During August 1, 2018–December 31, 2019, we identified 44 cases from 19 states; 25 were confirmed cases, 13 were probable cases, and 6 were suspected cases (Figure 1). Among the 38 patients who had confirmed or probable cases, 34 (89.5%) were female, and the median age at time of specimen collection was 39 (interquartile range 31–48) years (Table 1). Sleeve gastrectomy was the most common surgical procedure, reported by 34 (89.5%) of 38 case-patients. Median time from surgery to specimen collection was 12 (range 3–40) days. After surgery in Tijuana, 16 (42.1%) of 38 case-patients were hospitalized in the United States. Among the 14 hospitalized patients for which the duration of hospitalization was known, the median stay was 7 (range 1–19) days.
Confirmed and probable cases of infection with Verona integron–encoded, metallo-β-lactamase–producing, carbapenem-resistant Pseudomonas aeruginosa, by state in which bacterium was identified, among US medical tourists undergoing elective invasive procedures in Tijuana, Mexico, January 2018–December 2019. Six suspected cases, from Arizona (n = 1), Georgia (n = 3), Michigan (n = 1), and Washington (n = 1) are not shown.
Four hospitalized case-patients were admitted to the intensive care unit; for 8 case-patients, this admission status was unknown.

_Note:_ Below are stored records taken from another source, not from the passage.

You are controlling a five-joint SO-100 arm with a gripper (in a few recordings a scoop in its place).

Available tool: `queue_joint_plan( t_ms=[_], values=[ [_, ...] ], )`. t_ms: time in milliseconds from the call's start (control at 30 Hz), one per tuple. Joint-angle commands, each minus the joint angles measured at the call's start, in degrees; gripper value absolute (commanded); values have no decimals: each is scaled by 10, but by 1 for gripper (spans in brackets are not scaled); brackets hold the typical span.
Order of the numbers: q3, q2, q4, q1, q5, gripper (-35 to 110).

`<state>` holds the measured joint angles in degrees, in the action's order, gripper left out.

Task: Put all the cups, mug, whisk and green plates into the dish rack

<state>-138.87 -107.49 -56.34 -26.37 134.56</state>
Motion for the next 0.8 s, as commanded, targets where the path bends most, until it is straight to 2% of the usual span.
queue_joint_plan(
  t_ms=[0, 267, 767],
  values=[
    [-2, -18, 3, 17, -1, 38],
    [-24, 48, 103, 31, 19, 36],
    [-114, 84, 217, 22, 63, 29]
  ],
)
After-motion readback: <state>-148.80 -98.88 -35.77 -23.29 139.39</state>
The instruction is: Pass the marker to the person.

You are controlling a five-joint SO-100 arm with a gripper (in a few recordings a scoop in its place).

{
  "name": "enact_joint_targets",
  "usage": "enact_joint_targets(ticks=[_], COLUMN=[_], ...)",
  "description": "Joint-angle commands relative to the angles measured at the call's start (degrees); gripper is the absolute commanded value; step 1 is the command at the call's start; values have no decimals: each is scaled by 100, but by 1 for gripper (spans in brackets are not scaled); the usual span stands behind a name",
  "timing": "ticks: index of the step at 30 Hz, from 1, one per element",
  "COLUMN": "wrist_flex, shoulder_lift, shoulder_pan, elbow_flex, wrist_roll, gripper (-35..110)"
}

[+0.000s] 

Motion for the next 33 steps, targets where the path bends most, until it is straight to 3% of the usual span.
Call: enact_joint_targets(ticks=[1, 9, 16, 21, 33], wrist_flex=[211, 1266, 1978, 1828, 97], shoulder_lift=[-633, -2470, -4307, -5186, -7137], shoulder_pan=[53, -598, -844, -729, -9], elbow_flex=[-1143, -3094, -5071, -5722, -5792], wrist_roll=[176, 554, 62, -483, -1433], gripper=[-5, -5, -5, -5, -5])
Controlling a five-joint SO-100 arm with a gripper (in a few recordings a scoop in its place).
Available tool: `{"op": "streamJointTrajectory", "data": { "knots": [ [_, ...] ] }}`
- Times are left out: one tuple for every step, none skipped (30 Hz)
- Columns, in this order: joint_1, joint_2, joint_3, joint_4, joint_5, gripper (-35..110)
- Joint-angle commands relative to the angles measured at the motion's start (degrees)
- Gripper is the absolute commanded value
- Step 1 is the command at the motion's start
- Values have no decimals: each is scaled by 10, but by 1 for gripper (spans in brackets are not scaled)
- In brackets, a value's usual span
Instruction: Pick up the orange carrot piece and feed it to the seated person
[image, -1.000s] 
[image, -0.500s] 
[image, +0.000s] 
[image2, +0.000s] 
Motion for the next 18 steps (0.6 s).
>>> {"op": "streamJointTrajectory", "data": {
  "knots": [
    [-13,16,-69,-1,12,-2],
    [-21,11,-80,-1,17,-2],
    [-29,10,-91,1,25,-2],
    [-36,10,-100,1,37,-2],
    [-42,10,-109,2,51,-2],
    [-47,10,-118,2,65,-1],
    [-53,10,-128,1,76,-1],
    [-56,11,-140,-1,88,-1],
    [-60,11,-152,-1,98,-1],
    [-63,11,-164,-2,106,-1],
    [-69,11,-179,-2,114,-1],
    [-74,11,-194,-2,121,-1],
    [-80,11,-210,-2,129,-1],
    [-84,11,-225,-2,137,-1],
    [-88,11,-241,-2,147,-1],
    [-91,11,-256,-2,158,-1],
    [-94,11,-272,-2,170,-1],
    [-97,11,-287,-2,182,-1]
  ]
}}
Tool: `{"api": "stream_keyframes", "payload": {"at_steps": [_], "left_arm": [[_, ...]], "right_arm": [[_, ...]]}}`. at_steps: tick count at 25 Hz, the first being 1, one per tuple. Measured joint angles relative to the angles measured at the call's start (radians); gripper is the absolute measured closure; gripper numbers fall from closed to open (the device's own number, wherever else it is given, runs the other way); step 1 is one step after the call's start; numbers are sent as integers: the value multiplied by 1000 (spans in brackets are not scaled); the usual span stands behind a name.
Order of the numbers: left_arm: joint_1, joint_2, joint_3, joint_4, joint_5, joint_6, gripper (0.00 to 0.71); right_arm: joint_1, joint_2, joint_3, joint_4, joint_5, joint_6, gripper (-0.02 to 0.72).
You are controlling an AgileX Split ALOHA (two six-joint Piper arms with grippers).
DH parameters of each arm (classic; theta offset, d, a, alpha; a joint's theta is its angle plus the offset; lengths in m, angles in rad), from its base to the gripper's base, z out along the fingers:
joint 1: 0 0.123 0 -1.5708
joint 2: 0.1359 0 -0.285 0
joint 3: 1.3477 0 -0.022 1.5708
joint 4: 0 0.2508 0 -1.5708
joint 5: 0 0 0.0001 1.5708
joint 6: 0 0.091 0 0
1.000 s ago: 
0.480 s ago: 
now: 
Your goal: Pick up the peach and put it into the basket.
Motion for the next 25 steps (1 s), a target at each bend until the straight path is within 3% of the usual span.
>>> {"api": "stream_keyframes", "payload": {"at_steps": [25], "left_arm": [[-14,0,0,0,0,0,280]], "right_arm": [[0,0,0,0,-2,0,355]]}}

Six hospitalized case-patients underwent surgery because of their infection; for 5, surgery for postsurgical infection management status was unknown. One of the 16 hospitalized case-patients died in the in the hospital 9 days after sleeve gastrectomy surgery. For this patient, who underwent a procedure at facility E by surgeon 1, VIM-CRPA was identified from a screening rectal swab specimen at admission. Whether the patient had VIM-CRPA infection or the surgery at facility E otherwise contributed to death is unclear from available medical records. All other case-patients had VIM-CRPA infections on the basis of results from clinical cultures. From our investigation, no evidence of onward transmission in the US healthcare facilities in which case-patients were hospitalized was identified.
For the confirmed and probable cases, 37 (97%) case-patients named 10 Tijuana facilities in which they underwent invasive procedures. Most reported surgery at facility A (27/38; 71.1%) (Table 1). Among the 35 case-patients who reported the name of their surgeon, 31 (88.6%) named surgeon 1, including the 27 case-patients who underwent surgery at facility A and 4 case-patients who underwent surgery at other or unknown facilities.
Surgery dates ranged from August 2018 to August 2019 (Figure 2). Confirmed and probable cases in patients who underwent surgery at facility A peaked during January 2019 (epidemiologic weeks 2–5); 13 (48.2%) of 27 case-patients who reported surgery at facility A had a procedure during this 4-week period when the surgical suite was reported closed. Facility A closed permanently in early March 2019; 4 case-patients associated with surgeon 1 had surgery after this date at facility I (n = 2 case-patients), facility E, and an unknown facility in the Tijuana area. Ongoing monitoring through December 2019 did not identify additional cases linked to facility A after January 2019 (epidemiologic week 5) or to surgeon 1 after July 2019 (epidemiologic week 29).
Confirmed and probable cases of infection with Verona integron–encoded, metallo-β-lactamase–producing, carbapenem-resistant Pseudomonas aeruginosa, by week of surgery, among US medical tourists undergoing elective invasive procedures in Tijuana, Mexico, January 2018–December 2019. Dark blue bars show cases associated with surgery performed at facility A by surgeon 1; light green bars show cases associated with surgery at facilities D–H and J by surgeons other than surgeon 1; and light blue bars show cases associated with facilities B, C, and I by surgeon 1; and dark green bar shows a case associated with surgeon 1 and an unknown facility.1. A confirmed case was isolation of Verona integron–encoded, metallo-β-lactamase–producing, carbapenem-resistant P. aeruginosa from a patient who had an elective invasive medical procedure in Mexico during January 2018–December 2019 and within 45 days before specimen collection. A probable case was isolation of carbapenem-resistant P. aeruginosa, with an isolate unavailable for carbapenemase testing, from a patient who had an elective invasive medical procedure in Mexico during January 2018–December 2019 and within 45-days before specimen collection. No cases were identified from patients who underwent surgery before August 2018 (week 34). The peak of the outbreak encompassed epidemiologic weeks 2–5 (January 2019).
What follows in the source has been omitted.